Em um contraponto aos conservadores e à “covardia da burguesia”, Weber via na crise alemã do pós-guerra uma chance para a democracia e a parlamentarização. Neutralizando a tendência ao irracionalismo própria da “democracia de rua”, um Parlamento forte funcionaria como “escola de líderes”. Somente lideranças autênticas, legitimadas pelo voto popular e forjadas na luta partidária, estariam aptas para guiar competentemente o país.
No entanto, nunca é apenas de legitimidade que se trata. Para Weber, o verdadeiro líder deve ser dotado de um senso profundo de honra e não do “senso de subordinação de um funcionário”. A vocação para a política demanda não uma insensata “ética da convicção”, incapaz de reconhecer os limites impostos pela realidade e, portanto, incapaz de transformá-la (para melhor).
Exige, antes, uma “ética da responsabilidade”, um equilíbrio entre paixão e senso de proporção. Em uma palavra: o radicalismo não é uma forma exacerbada do político, mas sua negação.
Em 14 de junho de 1920, aos 56, Weber caía vítima de uma pneumonia —e não da gripe espanhola, como tem sido veiculado.
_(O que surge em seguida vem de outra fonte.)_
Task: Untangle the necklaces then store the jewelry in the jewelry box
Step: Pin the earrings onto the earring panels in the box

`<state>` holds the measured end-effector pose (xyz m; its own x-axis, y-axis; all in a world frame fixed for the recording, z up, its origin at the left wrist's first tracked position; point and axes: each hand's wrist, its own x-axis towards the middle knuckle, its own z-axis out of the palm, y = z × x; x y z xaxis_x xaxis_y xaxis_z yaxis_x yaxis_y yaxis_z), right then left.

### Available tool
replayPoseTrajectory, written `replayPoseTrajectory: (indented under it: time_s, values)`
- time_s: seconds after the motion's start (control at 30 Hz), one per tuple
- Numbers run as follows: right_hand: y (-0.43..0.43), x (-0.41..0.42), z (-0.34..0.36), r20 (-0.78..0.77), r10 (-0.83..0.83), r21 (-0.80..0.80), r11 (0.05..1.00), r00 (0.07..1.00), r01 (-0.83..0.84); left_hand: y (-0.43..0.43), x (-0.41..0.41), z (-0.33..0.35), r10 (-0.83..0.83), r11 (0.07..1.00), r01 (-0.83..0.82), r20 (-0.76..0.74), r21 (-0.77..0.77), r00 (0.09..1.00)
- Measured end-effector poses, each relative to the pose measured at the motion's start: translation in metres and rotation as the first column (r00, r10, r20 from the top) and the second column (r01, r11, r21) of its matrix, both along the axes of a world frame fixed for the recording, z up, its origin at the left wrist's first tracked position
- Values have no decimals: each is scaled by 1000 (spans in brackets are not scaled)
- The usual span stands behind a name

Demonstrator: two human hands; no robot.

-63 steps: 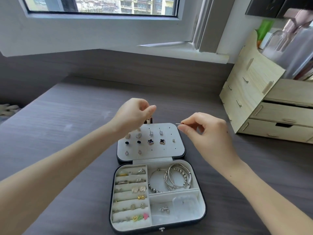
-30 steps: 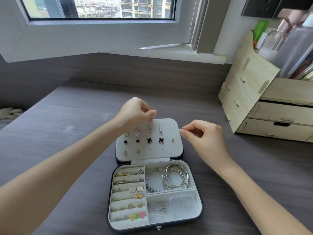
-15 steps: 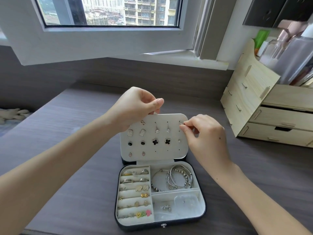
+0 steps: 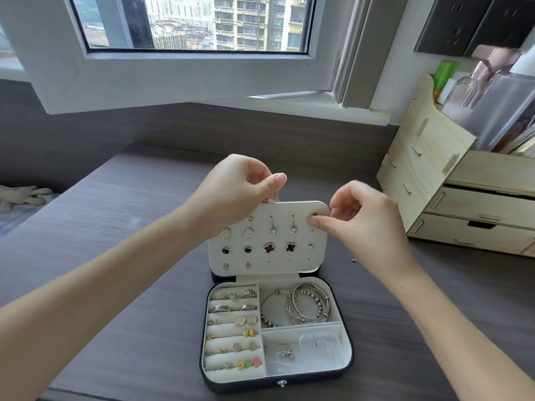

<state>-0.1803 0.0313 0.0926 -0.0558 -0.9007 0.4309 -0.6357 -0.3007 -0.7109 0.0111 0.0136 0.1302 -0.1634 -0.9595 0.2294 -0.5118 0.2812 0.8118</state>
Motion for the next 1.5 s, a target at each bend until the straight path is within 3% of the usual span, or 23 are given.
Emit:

A lápide sobre seu túmulo traz a seguinte inscrição: "Jamais encontraremos um igual a ele".
Em obituário publicado poucos dias depois de sua morte, o escritor Ernst Troeltsch caracterizou seu falecido amigo como uma síntese única de “ceticismo, heroísmo e rigor moral”. Esse retrato é confirmado por muitas histórias, das quais lembraremos apenas uma.
Uma das últimas intervenções públicas de Weber —feita em uma Munique sobressaltada ora por revolucionários de esquerda, ora pelas ameaças de golpe da direita— foi dirigida a estudantes antissemitas que haviam tumultuado suas preleções na universidade.
Repreendendo-os de forma cortês, mas decidida, Weber concluiu com estas palavras: “Se um dia o que estiver em questão for reconduzir o Reich alemão à sua antiga glória, estou disposto a me aliar a todos os poderes da Terra e até com o Diabo em pessoa, só com a burrice é que não”.